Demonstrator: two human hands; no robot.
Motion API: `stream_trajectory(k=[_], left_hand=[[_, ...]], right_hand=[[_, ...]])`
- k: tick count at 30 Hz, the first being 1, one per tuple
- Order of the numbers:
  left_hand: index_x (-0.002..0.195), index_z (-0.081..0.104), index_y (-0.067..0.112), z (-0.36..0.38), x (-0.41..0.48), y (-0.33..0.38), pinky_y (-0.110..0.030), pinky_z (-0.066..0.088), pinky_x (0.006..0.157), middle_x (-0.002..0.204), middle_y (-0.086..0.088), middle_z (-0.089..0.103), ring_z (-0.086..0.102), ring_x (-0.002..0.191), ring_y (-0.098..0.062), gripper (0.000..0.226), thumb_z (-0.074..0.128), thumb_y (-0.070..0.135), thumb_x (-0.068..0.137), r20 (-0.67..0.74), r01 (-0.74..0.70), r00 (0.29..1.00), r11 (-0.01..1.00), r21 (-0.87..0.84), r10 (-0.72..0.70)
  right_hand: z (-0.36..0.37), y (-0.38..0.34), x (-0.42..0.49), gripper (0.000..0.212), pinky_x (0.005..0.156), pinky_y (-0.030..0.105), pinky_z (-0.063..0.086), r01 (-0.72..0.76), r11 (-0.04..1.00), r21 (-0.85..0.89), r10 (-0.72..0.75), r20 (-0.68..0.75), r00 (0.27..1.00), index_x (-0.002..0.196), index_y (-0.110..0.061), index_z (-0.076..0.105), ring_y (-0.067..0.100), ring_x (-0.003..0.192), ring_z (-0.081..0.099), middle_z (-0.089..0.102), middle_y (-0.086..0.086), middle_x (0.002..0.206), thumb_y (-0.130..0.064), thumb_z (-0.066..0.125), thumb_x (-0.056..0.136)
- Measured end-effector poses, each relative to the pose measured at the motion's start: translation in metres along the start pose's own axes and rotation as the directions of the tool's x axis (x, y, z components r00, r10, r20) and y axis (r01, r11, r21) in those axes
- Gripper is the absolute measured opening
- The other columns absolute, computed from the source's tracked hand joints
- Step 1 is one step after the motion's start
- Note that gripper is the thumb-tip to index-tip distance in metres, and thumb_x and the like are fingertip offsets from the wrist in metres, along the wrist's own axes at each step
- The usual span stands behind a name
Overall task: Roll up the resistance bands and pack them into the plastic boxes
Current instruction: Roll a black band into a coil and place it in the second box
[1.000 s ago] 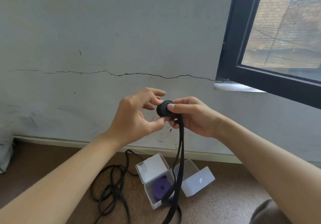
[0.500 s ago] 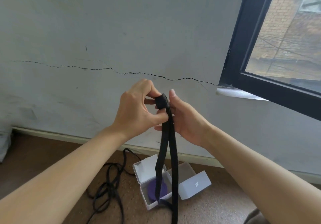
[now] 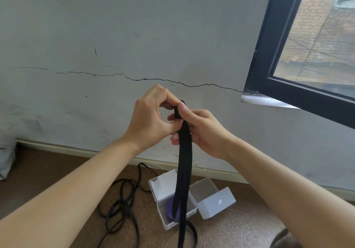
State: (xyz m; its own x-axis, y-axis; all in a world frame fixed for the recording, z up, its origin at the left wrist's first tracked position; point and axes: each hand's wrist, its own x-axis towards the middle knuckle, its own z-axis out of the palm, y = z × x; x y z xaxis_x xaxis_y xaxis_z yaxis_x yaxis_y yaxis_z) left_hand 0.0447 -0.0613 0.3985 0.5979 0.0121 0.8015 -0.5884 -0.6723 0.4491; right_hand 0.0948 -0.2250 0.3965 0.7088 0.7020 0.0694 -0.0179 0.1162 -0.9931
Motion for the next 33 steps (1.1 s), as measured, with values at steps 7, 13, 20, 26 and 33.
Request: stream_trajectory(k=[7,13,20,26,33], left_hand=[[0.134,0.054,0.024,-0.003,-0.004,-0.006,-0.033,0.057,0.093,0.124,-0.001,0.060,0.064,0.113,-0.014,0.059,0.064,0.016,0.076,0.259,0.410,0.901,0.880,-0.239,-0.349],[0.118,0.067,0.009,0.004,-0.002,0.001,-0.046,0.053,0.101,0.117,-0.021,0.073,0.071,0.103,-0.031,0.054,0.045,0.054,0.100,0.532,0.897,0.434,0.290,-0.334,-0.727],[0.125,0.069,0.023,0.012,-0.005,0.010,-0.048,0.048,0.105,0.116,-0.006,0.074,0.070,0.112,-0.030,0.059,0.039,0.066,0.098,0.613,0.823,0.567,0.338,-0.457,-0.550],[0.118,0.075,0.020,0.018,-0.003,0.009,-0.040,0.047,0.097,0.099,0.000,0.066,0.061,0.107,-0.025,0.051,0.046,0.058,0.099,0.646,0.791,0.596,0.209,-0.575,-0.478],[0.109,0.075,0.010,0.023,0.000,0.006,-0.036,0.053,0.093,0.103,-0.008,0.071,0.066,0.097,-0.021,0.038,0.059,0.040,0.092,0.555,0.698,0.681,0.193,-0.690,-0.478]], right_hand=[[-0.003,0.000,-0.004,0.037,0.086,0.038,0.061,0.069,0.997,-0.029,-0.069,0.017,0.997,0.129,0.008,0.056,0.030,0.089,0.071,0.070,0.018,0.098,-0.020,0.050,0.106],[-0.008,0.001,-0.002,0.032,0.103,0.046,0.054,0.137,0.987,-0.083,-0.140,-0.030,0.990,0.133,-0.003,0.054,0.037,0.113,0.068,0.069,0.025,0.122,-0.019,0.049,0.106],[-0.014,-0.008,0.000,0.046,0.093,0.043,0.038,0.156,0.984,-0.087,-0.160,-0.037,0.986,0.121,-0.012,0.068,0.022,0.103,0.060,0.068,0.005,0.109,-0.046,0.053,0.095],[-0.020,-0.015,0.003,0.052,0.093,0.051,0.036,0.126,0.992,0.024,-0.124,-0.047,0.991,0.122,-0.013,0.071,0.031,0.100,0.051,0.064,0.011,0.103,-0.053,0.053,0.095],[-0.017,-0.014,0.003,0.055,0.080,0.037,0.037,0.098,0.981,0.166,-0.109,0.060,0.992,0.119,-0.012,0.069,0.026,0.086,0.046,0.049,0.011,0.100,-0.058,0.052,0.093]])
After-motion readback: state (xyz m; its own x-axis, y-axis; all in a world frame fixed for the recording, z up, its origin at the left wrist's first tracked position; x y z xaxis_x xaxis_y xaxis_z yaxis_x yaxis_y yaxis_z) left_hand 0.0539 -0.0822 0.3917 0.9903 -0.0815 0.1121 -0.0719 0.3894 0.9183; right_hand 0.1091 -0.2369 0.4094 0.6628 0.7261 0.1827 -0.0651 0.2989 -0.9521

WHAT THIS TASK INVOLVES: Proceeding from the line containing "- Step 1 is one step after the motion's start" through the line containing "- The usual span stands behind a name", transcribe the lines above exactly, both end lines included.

FINAL ANSWER:
- Step 1 is one step after the motion's start
- Note that gripper is the thumb-tip to index-tip distance in metres, and thumb_x and the like are fingertip offsets from the wrist in metres, along the wrist's own axes at each step
- The usual span stands behind a name

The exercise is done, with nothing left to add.